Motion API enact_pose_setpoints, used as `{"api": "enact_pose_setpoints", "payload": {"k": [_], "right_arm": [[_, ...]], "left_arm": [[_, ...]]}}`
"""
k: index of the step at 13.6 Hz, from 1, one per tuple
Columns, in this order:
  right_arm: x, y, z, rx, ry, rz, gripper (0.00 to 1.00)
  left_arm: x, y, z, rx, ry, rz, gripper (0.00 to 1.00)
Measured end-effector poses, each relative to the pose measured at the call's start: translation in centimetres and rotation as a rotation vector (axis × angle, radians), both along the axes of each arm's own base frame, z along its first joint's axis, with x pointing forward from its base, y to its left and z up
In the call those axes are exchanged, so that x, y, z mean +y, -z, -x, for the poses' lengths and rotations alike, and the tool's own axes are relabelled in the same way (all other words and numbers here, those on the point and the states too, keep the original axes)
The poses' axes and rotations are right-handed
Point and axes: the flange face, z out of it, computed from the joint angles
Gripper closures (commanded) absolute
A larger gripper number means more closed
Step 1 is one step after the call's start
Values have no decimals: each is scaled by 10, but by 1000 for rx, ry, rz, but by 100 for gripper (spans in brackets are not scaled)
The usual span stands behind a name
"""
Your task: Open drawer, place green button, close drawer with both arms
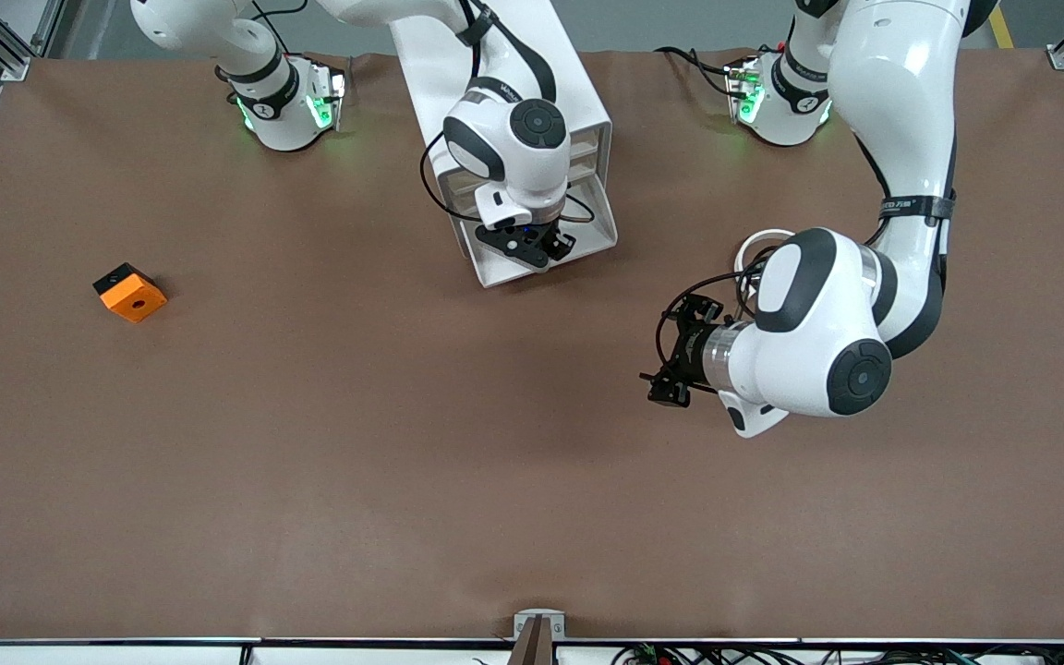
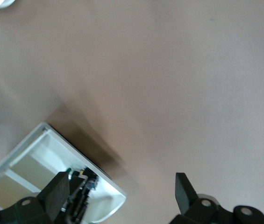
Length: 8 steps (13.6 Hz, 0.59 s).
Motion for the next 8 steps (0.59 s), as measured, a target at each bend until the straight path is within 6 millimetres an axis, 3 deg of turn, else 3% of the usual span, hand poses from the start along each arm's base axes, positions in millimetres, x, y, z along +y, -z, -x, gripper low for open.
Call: {"api": "enact_pose_setpoints", "payload": {"k": [5,8], "right_arm": [[4,-5,-2,-7,-1,-10,0],[7,-9,-4,-13,-1,-18,0]], "left_arm": [[-6,-29,9,-147,264,-13,0],[-42,-46,27,-224,373,-54,0]]}}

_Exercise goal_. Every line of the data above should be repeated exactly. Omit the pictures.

_Exercise solution_.
Motion API enact_pose_setpoints, used as `{"api": "enact_pose_setpoints", "payload": {"k": [_], "right_arm": [[_, ...]], "left_arm": [[_, ...]]}}`
"""
k: index of the step at 13.6 Hz, from 1, one per tuple
Columns, in this order:
  right_arm: x, y, z, rx, ry, rz, gripper (0.00 to 1.00)
  left_arm: x, y, z, rx, ry, rz, gripper (0.00 to 1.00)
Measured end-effector poses, each relative to the pose measured at the call's start: translation in centimetres and rotation as a rotation vector (axis × angle, radians), both along the axes of each arm's own base frame, z along its first joint's axis, with x pointing forward from its base, y to its left and z up
In the call those axes are exchanged, so that x, y, z mean +y, -z, -x, for the poses' lengths and rotations alike, and the tool's own axes are relabelled in the same way (all other words and numbers here, those on the point and the states too, keep the original axes)
The poses' axes and rotations are right-handed
Point and axes: the flange face, z out of it, computed from the joint angles
Gripper closures (commanded) absolute
A larger gripper number means more closed
Step 1 is one step after the call's start
Values have no decimals: each is scaled by 10, but by 1000 for rx, ry, rz, but by 100 for gripper (spans in brackets are not scaled)
The usual span stands behind a name
"""
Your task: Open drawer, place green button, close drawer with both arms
Length: 8 steps (13.6 Hz, 0.59 s).
Motion for the next 8 steps (0.59 s), as measured, a target at each bend until the straight path is within 6 millimetres an axis, 3 deg of turn, else 3% of the usual span, hand poses from the start along each arm's base axes, positions in millimetres, x, y, z along +y, -z, -x, gripper low for open.
Call: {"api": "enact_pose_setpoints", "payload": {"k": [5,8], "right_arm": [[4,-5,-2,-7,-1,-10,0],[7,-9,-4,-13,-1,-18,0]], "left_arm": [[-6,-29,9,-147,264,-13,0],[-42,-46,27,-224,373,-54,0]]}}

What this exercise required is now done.